--- PROMPT ---
Exactly as they appear, copy the lines of the listing from the one containing "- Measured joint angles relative" through the final line, both included, and nothing else.

======== MATERIAL SHOWN

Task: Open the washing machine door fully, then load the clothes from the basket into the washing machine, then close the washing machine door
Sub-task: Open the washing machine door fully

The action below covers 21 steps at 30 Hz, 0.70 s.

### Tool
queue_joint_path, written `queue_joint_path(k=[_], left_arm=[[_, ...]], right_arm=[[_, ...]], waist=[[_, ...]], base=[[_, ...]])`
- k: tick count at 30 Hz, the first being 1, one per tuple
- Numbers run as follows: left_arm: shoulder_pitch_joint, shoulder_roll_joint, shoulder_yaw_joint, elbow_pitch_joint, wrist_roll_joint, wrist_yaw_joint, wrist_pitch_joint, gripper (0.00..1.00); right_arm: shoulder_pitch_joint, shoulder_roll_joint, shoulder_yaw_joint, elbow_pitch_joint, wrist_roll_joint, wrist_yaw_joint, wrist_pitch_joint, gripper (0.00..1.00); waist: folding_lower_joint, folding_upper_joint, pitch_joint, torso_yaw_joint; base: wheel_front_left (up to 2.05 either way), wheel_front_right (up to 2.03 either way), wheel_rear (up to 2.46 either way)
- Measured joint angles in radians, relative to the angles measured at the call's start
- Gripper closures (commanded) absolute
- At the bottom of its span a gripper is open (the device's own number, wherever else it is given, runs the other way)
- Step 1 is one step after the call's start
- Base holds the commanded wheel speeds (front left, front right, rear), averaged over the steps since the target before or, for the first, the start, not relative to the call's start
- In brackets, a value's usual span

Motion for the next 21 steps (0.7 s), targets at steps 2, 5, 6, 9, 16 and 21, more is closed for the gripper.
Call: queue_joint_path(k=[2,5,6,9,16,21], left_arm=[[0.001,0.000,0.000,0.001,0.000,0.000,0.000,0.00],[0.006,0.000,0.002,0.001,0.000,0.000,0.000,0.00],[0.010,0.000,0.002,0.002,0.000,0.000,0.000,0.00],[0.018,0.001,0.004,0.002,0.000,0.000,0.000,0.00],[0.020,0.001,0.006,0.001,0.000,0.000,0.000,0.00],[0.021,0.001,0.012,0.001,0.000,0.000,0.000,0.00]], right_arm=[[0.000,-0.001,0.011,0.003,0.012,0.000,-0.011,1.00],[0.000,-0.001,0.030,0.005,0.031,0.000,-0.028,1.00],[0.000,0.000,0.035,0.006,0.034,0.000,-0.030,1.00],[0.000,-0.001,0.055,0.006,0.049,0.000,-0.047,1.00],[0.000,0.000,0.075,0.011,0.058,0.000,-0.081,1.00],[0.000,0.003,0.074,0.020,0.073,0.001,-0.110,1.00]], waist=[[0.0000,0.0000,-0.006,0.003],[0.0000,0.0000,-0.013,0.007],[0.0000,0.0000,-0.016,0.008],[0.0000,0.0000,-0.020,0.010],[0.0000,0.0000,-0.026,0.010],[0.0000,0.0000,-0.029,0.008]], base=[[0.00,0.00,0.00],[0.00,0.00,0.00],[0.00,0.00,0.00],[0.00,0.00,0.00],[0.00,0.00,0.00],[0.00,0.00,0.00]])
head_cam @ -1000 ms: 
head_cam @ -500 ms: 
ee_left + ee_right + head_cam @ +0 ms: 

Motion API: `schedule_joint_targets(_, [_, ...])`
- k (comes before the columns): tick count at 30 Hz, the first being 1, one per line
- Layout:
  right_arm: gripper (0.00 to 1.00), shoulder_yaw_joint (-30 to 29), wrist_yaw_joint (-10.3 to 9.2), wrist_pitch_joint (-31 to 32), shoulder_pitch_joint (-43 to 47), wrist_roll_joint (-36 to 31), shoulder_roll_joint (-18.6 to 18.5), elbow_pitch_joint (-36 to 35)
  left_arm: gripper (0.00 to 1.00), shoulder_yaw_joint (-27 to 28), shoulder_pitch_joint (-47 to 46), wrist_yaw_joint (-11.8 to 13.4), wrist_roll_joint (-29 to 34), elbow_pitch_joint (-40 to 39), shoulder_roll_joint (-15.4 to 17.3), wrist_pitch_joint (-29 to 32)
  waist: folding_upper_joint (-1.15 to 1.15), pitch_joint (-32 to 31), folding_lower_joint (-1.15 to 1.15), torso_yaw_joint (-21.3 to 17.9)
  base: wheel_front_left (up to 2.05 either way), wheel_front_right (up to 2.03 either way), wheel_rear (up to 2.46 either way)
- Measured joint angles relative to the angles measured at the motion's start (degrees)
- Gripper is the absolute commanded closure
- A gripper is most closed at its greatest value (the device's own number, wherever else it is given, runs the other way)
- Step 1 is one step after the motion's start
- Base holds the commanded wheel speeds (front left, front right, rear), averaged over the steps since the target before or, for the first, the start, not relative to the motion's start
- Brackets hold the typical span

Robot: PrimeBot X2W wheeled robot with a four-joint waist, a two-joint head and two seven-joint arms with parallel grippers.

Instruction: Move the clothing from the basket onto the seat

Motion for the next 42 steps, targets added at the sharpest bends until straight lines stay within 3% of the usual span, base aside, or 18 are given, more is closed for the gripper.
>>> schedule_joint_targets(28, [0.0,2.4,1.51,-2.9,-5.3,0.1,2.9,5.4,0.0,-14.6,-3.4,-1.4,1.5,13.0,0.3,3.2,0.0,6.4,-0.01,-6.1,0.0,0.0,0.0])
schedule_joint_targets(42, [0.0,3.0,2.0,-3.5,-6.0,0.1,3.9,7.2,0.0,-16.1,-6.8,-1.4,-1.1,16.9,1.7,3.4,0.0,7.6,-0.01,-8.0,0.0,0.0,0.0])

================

--- ANSWER TO THIS EXERCISE ---
- Measured joint angles relative to the angles measured at the motion's start (degrees)
- Gripper is the absolute commanded closure
- A gripper is most closed at its greatest value (the device's own number, wherever else it is given, runs the other way)
- Step 1 is one step after the motion's start
- Base holds the commanded wheel speeds (front left, front right, rear), averaged over the steps since the target before or, for the first, the start, not relative to the motion's start
- Brackets hold the typical span

Robot: PrimeBot X2W wheeled robot with a four-joint waist, a two-joint head and two seven-joint arms with parallel grippers.

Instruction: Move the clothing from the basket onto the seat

Motion for the next 42 steps, targets added at the sharpest bends until straight lines stay within 3% of the usual span, base aside, or 18 are given, more is closed for the gripper.
>>> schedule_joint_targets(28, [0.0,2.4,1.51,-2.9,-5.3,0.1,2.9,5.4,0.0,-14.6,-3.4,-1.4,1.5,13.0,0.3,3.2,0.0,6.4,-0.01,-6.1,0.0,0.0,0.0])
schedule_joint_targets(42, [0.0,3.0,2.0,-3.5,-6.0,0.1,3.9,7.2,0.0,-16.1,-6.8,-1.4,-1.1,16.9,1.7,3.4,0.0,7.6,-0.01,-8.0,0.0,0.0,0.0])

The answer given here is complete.